What you have to do: From the entries below, reproduce exactly the lines from the one with "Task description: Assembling" through the one with "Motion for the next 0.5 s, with", both included, without images.

Data for this task:
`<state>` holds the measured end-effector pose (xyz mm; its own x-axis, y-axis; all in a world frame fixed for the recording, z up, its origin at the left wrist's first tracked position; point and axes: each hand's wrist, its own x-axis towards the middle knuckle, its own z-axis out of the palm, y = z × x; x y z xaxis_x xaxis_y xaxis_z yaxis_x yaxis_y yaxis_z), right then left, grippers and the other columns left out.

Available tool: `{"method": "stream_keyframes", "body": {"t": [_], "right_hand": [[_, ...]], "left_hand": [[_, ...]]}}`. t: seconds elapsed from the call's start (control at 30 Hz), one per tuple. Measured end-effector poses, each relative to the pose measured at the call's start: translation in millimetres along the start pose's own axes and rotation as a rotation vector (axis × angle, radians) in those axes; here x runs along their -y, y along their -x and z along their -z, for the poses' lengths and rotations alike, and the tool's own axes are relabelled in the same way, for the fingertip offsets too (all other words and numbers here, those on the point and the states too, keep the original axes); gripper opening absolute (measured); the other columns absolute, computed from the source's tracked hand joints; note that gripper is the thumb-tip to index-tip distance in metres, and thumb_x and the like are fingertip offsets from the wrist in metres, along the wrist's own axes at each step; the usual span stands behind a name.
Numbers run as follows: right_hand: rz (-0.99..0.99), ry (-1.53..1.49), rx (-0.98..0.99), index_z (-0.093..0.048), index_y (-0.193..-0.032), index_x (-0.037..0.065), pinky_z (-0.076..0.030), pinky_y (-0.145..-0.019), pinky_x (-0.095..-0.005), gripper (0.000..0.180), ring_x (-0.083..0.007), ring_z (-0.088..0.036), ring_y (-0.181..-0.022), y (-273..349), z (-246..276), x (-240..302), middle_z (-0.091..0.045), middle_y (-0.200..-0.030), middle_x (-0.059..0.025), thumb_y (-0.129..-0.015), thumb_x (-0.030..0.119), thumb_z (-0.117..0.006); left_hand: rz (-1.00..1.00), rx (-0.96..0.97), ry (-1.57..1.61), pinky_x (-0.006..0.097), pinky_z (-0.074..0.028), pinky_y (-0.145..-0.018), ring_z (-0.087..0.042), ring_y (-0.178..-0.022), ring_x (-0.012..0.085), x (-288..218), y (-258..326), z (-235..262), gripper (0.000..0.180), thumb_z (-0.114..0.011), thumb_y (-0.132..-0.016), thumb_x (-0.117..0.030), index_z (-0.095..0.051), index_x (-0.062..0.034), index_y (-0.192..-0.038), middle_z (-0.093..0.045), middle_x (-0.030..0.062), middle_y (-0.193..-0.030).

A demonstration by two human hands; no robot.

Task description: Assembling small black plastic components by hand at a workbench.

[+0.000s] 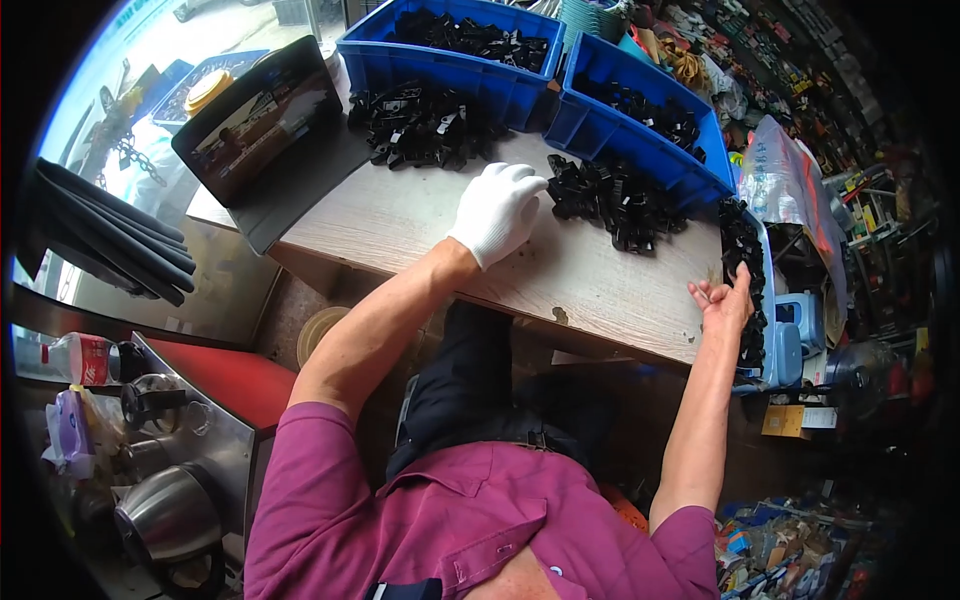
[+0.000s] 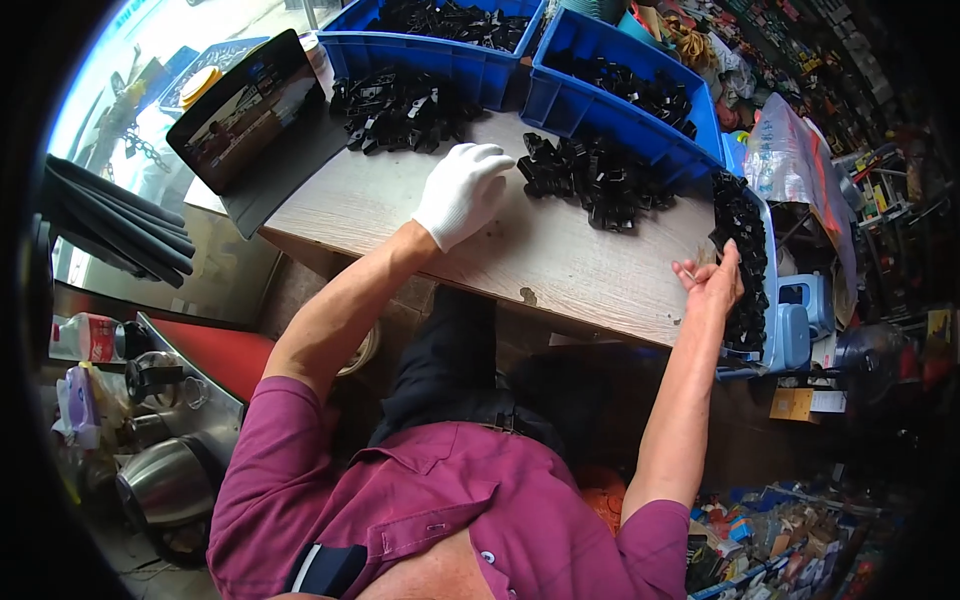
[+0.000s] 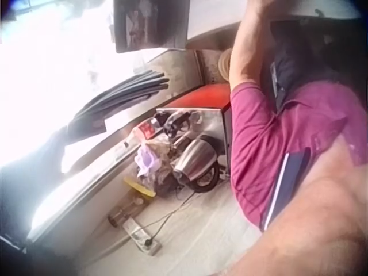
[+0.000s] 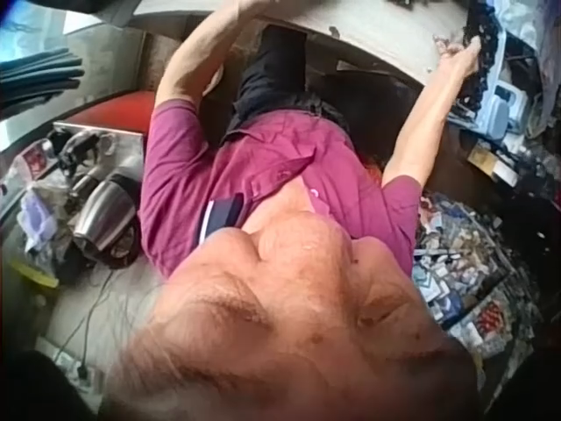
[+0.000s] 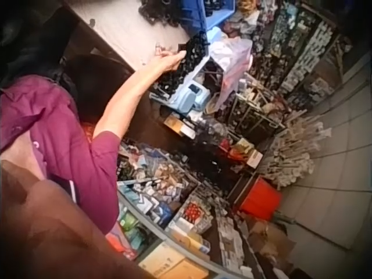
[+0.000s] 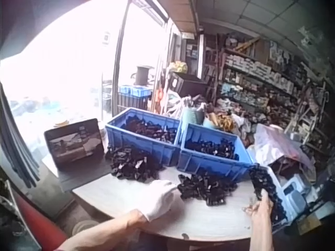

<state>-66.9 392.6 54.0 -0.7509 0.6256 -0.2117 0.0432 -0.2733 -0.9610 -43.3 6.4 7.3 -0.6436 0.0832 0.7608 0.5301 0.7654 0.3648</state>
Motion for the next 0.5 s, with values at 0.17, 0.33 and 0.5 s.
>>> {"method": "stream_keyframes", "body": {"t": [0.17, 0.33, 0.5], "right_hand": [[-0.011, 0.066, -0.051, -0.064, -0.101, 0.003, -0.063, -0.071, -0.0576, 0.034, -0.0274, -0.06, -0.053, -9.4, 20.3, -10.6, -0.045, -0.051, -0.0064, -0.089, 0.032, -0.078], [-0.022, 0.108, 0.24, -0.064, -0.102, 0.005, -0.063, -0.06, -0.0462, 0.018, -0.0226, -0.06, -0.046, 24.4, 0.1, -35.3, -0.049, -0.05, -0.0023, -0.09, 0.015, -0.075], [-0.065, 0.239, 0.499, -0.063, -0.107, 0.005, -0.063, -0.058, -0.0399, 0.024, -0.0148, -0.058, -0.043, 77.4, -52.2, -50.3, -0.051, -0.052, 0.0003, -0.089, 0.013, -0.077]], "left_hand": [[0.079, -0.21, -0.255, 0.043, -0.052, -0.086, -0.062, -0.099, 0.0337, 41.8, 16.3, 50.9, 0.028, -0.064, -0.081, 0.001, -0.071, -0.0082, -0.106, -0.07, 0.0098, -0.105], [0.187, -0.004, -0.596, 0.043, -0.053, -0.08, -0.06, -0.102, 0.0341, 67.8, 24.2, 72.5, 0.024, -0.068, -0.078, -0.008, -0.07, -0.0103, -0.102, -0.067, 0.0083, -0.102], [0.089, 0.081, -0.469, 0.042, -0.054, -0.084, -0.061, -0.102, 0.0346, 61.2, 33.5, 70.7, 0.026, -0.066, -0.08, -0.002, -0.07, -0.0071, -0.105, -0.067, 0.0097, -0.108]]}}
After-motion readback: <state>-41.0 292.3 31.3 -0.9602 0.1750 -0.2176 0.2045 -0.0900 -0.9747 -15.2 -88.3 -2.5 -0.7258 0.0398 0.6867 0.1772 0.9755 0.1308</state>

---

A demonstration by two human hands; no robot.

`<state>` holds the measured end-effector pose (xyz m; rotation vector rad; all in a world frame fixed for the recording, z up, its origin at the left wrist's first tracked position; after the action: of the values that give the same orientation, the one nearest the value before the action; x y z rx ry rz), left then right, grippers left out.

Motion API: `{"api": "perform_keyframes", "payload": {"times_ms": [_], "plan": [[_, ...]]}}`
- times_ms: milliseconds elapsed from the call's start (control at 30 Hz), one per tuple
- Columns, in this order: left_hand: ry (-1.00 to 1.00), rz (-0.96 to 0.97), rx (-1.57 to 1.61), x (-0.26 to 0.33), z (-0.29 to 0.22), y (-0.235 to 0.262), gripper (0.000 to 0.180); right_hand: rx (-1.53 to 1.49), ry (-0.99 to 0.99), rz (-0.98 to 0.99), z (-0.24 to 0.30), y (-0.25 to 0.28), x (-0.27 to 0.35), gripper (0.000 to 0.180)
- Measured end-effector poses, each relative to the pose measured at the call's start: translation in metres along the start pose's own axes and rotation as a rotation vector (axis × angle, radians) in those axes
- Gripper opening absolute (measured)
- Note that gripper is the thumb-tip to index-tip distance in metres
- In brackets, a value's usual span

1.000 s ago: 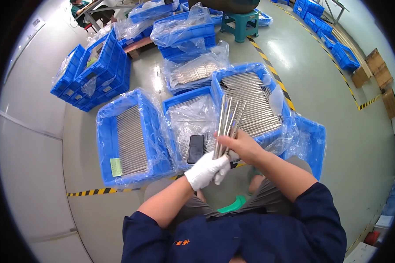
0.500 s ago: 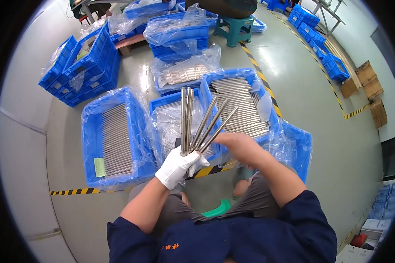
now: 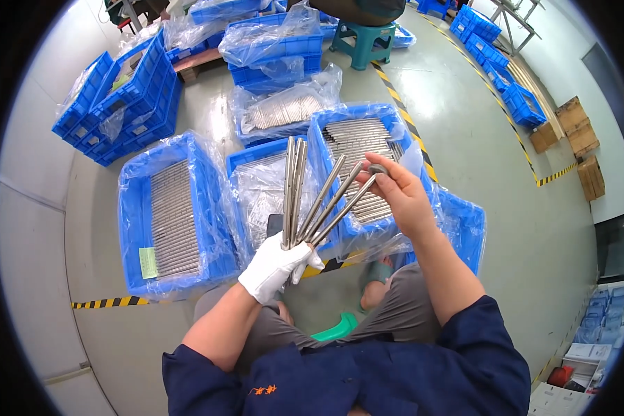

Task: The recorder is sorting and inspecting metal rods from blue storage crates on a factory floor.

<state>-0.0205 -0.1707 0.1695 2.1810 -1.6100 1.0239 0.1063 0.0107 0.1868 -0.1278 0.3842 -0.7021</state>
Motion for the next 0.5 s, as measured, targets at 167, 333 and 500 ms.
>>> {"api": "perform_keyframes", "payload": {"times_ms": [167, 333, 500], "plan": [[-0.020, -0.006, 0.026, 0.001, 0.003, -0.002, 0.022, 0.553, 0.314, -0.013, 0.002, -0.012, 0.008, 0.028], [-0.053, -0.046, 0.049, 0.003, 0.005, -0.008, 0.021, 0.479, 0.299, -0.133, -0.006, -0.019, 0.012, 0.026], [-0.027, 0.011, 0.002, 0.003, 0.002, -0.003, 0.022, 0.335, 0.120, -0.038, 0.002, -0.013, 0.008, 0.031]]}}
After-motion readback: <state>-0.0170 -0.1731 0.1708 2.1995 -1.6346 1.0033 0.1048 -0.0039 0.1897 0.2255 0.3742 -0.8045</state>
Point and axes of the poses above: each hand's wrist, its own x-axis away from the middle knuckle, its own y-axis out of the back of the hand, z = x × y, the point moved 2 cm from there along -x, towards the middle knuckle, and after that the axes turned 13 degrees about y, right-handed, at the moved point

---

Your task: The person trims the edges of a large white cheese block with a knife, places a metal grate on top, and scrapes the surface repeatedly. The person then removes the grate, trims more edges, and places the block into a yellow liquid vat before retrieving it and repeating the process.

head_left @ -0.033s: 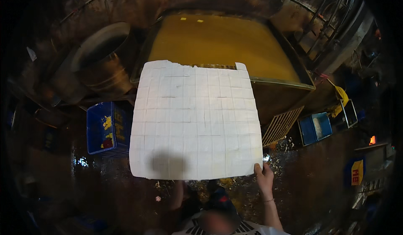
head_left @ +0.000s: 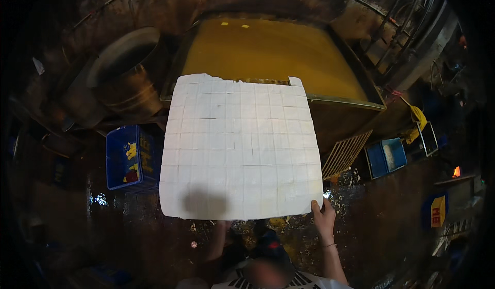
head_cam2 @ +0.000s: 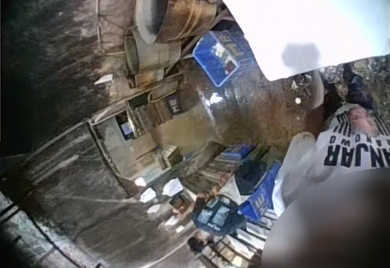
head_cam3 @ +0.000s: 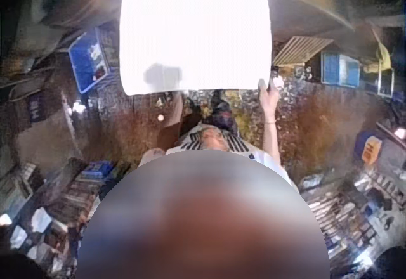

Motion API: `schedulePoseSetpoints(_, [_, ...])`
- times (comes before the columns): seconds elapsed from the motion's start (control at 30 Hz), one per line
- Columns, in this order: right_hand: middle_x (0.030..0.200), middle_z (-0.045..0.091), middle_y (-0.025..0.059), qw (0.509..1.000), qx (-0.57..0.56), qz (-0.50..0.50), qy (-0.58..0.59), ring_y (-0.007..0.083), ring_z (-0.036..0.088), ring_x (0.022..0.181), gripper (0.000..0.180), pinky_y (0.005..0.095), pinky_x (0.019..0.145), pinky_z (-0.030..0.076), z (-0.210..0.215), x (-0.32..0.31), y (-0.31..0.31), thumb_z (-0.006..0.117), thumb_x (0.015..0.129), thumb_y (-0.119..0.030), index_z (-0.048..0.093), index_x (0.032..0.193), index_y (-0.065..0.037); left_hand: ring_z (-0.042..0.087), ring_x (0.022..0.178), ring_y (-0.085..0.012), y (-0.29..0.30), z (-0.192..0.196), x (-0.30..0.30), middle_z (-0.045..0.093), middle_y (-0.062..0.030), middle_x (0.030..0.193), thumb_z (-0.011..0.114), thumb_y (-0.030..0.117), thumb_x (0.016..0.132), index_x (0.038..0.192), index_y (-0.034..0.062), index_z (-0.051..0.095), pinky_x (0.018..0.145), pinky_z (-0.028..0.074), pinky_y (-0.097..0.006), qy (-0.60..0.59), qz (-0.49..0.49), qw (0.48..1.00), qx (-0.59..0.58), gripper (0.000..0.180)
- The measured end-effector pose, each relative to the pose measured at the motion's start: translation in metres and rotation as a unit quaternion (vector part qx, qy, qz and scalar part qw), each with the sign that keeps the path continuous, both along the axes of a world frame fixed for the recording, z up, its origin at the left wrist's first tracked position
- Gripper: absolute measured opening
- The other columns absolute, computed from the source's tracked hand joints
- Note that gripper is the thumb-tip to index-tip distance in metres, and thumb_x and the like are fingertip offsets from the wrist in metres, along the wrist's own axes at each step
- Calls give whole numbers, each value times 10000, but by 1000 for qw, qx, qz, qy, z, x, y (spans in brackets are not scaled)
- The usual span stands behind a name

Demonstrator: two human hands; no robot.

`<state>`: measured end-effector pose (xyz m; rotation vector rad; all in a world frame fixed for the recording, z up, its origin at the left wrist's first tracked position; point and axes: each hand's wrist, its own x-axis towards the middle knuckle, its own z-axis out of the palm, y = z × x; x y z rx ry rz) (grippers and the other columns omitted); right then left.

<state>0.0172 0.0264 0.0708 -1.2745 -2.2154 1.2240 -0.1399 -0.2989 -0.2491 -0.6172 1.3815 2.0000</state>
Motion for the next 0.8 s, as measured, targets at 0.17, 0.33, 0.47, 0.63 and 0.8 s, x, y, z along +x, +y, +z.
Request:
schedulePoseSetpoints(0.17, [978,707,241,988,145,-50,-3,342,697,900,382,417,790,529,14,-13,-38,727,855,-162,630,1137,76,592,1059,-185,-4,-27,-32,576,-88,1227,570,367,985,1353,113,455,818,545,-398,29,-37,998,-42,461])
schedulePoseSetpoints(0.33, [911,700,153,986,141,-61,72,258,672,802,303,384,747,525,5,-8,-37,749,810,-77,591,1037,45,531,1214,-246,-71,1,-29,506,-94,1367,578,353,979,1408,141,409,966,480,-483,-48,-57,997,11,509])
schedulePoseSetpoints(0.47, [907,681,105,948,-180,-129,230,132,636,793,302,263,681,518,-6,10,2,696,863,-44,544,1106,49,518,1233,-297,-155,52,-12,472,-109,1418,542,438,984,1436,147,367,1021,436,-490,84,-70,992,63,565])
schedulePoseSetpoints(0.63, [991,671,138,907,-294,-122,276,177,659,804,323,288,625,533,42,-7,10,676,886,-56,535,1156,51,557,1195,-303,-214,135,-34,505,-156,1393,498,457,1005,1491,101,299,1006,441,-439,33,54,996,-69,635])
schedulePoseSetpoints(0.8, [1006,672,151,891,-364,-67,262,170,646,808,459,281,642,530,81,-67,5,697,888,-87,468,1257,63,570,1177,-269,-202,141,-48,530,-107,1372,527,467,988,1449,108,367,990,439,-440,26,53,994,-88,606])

Response to the exercise:
Task description: Assembling small black plastic components by hand at a workbench.

[+0.000s] 
[+0.000s] 
[+0.000s] 
[+0.000s] 
[+0.000s] 
[+0.000s] 

<state>-66.9 392.6 54.0 -0.7509 0.6256 -0.2117 0.0432 -0.2733 -0.9610 -43.3 6.4 7.3 -0.6436 0.0832 0.7608 0.5301 0.7654 0.3648</state>
Motion for the next 0.5 s, with values at 0.17, 0.33 and 0.5 s.

This answer has been written out in full.